◆ SUPPLIED DATA ◆

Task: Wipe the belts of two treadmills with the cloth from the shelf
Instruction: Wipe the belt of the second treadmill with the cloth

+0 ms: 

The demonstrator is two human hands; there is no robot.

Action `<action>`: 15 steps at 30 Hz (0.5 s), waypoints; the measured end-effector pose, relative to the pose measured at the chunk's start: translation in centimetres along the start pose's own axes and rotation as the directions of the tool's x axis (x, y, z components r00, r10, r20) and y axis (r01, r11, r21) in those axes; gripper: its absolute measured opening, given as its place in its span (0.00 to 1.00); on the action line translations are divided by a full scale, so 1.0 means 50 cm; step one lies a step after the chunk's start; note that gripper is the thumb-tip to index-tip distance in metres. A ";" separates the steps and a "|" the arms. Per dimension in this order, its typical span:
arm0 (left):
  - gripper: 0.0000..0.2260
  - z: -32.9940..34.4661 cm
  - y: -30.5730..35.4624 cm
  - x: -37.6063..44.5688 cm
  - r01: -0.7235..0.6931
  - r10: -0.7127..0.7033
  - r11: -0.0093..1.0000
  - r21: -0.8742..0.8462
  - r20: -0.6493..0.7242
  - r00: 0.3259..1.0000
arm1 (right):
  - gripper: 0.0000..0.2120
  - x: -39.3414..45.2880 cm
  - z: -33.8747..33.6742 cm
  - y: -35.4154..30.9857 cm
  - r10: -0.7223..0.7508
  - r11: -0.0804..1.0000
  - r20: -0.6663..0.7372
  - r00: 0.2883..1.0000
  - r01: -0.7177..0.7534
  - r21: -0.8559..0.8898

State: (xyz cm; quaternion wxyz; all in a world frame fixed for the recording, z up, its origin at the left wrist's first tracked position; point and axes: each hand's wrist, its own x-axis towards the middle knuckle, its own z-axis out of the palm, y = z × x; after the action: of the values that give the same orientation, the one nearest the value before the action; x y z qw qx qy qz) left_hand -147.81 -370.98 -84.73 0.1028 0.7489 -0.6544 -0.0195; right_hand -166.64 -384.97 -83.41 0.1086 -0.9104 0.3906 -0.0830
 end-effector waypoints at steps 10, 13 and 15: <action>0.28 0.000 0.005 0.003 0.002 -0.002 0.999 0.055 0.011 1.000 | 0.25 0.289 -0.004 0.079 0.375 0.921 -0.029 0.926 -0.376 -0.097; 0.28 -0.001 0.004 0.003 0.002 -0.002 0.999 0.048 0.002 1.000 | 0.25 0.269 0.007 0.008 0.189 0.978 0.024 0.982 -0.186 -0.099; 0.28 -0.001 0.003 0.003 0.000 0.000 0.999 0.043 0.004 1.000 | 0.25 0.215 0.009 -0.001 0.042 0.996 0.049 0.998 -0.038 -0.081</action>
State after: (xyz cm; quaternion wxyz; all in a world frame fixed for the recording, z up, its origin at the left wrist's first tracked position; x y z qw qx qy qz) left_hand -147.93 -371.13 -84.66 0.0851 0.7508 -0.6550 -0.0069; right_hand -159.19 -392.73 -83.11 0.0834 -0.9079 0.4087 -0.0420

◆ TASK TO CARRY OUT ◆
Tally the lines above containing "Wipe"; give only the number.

◆ RESPONSE TO THE TASK ◆
2